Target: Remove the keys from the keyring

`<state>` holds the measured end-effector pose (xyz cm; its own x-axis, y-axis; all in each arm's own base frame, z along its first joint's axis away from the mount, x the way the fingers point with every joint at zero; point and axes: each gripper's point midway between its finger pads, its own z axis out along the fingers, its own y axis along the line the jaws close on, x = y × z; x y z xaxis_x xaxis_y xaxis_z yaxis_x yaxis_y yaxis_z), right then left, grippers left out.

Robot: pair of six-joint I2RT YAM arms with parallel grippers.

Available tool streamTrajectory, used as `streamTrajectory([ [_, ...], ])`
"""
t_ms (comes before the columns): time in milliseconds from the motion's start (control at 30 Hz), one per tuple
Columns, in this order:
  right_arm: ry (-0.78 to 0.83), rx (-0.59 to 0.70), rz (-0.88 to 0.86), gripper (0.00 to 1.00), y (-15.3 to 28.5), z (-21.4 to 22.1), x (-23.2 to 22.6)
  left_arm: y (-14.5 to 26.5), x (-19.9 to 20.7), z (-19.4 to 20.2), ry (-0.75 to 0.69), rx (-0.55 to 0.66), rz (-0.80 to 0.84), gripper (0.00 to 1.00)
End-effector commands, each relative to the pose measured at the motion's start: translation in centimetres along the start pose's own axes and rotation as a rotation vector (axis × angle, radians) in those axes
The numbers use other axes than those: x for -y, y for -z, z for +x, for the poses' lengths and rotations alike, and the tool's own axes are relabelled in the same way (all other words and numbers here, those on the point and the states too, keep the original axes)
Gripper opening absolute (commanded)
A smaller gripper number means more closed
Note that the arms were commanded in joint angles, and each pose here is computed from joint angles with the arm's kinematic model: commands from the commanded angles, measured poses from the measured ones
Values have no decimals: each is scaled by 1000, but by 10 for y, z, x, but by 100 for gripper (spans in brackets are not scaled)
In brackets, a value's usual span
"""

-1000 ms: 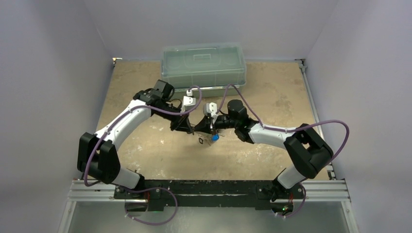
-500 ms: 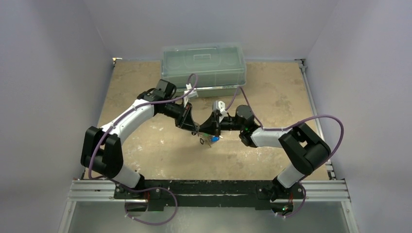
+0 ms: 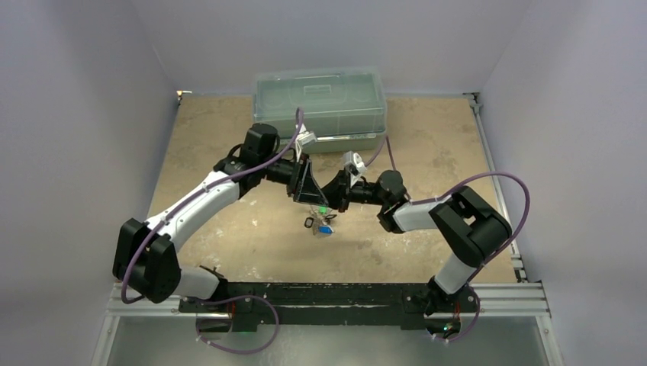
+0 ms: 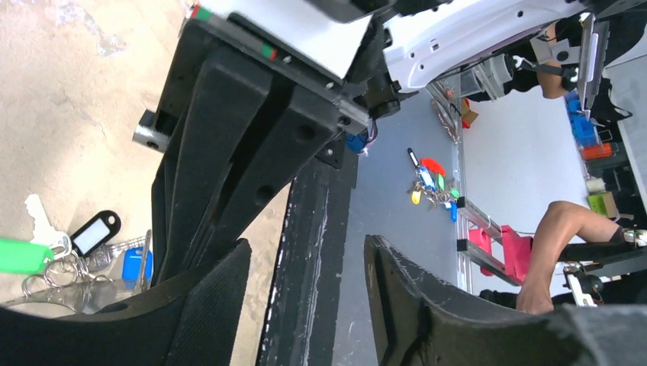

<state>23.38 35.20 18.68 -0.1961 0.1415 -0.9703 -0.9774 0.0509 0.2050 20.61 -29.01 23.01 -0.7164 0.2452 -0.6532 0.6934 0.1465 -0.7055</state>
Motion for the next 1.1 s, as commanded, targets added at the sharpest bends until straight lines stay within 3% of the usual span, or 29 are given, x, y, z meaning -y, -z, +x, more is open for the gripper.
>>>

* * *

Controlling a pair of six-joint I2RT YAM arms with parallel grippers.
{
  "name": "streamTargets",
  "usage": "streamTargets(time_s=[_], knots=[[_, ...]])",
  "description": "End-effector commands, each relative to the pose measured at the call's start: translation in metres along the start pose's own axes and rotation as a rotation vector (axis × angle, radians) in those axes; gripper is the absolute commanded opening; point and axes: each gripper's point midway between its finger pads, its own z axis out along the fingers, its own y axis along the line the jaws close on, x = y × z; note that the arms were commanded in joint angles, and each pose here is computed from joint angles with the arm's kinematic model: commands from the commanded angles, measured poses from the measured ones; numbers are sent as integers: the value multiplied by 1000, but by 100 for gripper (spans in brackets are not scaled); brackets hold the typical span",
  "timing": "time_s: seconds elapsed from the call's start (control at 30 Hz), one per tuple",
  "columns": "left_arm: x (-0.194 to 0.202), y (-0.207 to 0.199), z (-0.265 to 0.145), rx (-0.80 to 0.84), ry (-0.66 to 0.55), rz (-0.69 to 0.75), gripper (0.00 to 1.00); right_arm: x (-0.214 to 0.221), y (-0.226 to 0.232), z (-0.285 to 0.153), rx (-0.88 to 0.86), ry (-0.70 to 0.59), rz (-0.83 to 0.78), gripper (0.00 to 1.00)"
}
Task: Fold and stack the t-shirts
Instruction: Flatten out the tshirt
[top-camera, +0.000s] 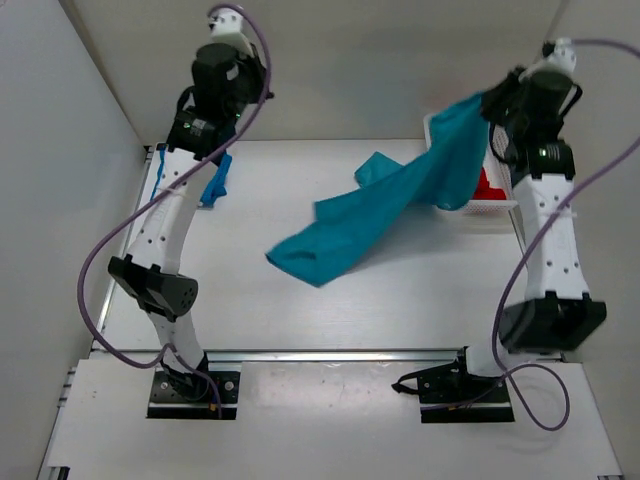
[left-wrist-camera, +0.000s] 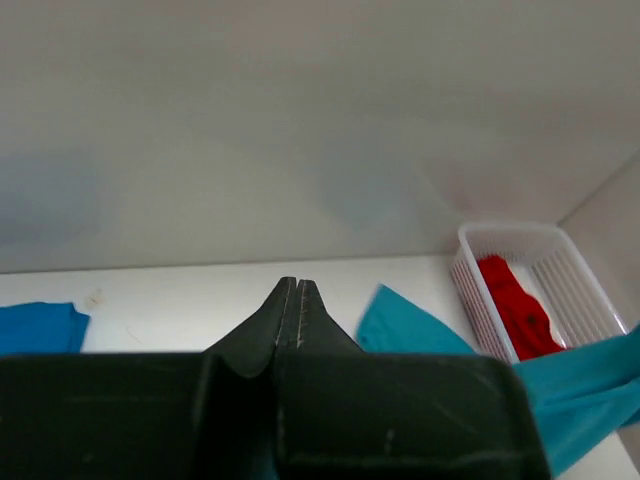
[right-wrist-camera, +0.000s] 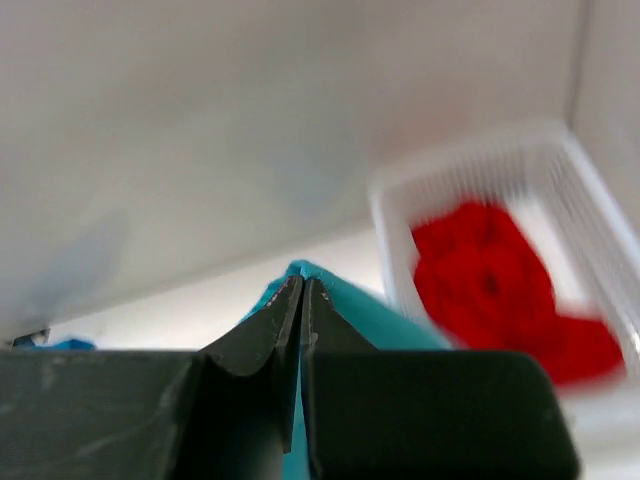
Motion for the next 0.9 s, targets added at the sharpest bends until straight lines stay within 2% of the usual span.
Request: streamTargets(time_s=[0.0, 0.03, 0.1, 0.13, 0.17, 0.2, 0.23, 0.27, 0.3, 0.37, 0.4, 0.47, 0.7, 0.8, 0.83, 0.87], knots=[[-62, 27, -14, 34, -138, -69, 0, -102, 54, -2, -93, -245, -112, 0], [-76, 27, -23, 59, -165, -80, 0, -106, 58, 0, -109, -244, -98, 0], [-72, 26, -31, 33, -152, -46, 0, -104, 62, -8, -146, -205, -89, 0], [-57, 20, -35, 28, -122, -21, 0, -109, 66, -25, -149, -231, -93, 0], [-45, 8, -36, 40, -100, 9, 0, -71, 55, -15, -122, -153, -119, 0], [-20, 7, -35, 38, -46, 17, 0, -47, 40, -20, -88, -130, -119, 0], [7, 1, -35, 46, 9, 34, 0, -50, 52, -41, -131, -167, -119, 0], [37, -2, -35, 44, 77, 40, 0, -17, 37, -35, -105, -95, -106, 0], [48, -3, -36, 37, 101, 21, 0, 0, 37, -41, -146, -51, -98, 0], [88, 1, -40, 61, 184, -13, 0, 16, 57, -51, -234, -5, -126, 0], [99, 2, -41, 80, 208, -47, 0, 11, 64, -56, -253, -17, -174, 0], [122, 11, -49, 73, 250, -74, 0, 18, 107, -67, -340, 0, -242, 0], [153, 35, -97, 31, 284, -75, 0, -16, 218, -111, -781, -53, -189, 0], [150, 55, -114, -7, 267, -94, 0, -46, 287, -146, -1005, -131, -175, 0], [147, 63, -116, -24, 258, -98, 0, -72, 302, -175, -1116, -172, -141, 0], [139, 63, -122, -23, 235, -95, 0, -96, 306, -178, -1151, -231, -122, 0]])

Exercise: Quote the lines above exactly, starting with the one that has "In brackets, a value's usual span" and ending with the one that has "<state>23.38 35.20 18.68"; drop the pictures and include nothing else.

Solution:
In brackets, a value's usual span
"""

-1000 ms: 
-500 ms: 
+0 ms: 
+0 ms: 

<state>23.38 35.20 18.68 -0.1961 0.1415 -0.9703 -0.9774 0.0509 0.2050 20.61 -29.01 23.01 -0.7164 0.2452 -0.6532 0.6934 0.1465 -0.7055</state>

This answer is finished.